In this case, the Merkel root serves several purposes. Let’s take a look at the application of Merkle Root in cryptocurrency mining and transaction verification.
Bitcoin blocks are composed of two parts. The first part is the block header, which is fixed in size and contains block metadata. The second part is the block body, which is variable in size but usually much larger than the block header and contains the transaction list.
Miners need to repeatedly hash the data until a result that meets specific conditions is produced before they can dig out a valid block. In order to get the correct result, they need to try trillions of times. With each attempt, the miner changes the random number in the block header, the Nonce value, to generate different results. However, the rest of the block remains the same, and the thousands of transactions within it still need to be hashed each time.
Merkel has greatly simplified this process. When mining begins, all transaction queues are packed and constructed into a Merkle tree, and the generated 32-bit root hash value is placed in the block header. Then, there is no need to hash the entire block, just the block header.
This method prevents data tampering and is therefore effective, allowing all transactions in a block to be efficiently summarized in a compact form. The transaction list of valid block headers cannot be modified, otherwise the Merkle root will be changed. After the block is sent to other nodes, the root hash is calculated from the transaction list. If it does not match the value in the block header, the block can be rejected.
We can also use another interesting attribute of Merkle roots, which is related to lightweight Applications for clients (nodes that do not maintain a complete copy of the blockchain). If you're running a node on a device with limited resources, you don't want to download and hash all the transactions in a block. Instead, you simply ask for a Merkle proof, which is proof provided by a full node that a transaction was included in a specific block. This proof is better known as "Simple Payment Verification," or SPV, and was detailed in the Bitcoin white paper by Satoshi Nakamoto.
To check hD, just verify the red The hash value is enough.
Suppose we want to obtain transaction information about the TXID of hD. IfhCis known,hCDcan be calculated. Then, throughhAB, you can calculatehABCD. Finally, by referring to hEFGH, you can check whether the calculated Merkle root is consistent with the root hash value in the block header. A successful match proves that the transaction was included in the block, as generating the same hash using different data is nearly impossible.
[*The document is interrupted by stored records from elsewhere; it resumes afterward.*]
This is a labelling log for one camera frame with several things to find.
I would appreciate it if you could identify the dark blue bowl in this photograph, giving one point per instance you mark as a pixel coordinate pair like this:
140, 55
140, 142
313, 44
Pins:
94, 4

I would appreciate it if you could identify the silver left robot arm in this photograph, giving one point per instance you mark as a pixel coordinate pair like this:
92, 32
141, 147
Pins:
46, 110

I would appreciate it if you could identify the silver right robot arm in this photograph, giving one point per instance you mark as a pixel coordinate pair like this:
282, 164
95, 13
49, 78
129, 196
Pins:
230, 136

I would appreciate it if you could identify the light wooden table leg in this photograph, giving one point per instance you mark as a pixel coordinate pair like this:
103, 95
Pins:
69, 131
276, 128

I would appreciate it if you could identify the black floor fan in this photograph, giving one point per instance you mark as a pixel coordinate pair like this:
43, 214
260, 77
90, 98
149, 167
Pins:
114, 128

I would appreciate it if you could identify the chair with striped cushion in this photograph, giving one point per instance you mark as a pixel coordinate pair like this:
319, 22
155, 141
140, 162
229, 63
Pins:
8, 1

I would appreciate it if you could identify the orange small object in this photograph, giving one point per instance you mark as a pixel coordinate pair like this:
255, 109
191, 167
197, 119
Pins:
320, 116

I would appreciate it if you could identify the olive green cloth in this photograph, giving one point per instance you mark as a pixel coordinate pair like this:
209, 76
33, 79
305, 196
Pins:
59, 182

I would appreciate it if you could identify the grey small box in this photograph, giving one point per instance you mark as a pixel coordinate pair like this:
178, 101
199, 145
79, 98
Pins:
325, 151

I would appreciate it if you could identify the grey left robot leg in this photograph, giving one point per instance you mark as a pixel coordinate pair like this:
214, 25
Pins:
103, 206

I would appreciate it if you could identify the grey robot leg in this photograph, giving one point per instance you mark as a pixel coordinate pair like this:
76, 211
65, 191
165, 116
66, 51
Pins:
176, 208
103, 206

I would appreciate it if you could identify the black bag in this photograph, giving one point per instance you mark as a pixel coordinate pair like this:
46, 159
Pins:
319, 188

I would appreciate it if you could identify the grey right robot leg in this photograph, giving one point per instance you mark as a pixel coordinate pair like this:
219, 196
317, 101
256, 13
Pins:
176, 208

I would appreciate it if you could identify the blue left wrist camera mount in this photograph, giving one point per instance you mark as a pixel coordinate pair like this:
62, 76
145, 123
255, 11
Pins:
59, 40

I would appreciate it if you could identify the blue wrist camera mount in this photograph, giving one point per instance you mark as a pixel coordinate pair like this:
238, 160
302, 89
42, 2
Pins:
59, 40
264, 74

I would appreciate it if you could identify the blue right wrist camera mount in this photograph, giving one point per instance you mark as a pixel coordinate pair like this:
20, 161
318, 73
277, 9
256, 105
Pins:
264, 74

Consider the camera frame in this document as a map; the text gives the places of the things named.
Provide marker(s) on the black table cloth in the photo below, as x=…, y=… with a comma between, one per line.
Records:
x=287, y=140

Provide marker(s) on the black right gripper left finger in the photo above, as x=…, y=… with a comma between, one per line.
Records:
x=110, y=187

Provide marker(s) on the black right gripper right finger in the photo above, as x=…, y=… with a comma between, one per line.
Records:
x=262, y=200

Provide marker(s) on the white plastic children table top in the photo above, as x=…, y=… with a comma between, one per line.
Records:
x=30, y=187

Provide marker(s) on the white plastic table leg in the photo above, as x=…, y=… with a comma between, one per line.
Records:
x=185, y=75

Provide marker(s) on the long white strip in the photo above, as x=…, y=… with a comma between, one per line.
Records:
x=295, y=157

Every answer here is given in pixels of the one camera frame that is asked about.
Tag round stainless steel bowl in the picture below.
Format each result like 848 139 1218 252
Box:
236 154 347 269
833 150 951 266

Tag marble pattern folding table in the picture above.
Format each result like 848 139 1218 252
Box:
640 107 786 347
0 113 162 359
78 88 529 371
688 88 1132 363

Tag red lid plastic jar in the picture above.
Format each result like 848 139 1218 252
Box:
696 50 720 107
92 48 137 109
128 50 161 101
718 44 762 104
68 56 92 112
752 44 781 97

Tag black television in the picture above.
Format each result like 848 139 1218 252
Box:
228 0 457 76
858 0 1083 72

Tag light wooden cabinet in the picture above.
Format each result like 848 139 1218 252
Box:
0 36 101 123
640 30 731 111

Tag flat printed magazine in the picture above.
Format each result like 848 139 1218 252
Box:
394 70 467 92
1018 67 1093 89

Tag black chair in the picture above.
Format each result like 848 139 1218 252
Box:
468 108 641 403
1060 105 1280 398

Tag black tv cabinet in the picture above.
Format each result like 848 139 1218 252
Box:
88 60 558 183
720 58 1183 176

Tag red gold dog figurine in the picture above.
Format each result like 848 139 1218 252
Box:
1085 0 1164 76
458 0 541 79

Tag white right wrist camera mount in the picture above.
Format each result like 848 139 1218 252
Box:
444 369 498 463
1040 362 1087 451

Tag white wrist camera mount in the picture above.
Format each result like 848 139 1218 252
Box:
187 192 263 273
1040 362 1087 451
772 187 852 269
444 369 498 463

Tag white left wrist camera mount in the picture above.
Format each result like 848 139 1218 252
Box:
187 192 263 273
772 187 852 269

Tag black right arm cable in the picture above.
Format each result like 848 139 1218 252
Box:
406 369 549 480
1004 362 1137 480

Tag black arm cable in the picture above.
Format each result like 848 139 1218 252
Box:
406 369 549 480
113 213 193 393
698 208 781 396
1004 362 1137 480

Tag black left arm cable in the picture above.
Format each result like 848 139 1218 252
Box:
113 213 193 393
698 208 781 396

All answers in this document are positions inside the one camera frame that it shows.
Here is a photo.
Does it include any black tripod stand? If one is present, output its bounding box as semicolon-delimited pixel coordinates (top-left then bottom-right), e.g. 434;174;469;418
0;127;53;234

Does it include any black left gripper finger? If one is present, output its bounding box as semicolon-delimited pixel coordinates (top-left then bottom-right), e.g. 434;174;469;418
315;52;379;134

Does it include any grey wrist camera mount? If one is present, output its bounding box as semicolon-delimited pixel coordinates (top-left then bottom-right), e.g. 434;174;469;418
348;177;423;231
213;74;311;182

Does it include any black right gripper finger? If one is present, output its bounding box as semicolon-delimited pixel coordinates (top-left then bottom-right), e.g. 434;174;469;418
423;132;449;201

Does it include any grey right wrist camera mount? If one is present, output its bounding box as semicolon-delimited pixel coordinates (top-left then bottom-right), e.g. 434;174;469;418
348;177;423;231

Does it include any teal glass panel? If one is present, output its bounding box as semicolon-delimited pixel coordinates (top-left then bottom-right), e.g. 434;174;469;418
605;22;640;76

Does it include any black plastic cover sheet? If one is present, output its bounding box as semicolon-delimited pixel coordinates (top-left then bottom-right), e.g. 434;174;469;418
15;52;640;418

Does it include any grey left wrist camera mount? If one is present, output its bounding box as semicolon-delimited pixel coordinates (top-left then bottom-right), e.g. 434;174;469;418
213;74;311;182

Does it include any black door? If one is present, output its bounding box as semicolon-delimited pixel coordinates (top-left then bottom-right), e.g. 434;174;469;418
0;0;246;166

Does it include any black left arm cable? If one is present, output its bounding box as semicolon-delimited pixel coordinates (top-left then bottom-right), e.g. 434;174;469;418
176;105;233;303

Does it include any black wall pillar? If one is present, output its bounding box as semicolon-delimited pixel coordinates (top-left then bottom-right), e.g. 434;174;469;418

In the above example, we only hashed three times. Without Merkel's certification, it would take seven. Today's blocks contain thousands of transactions, and Merkle proofs save us a lot of time and computing power.
Merkle trees have proven themselves to be important in computer science applications, as As we've seen, it's also quite valuable in blockchain. Merkle trees make information verification in distributed systems more convenient and avoid congestion of redundant data in the network.
Without Merkle trees and Merkle roots, Bitcoin and other cryptocurrency blocks would not be as compact as they are today. Although lightweight clients lack advantages in terms of privacy and security, with Merkle proofs, users can verify that transactions are included in blocks with minimal fees.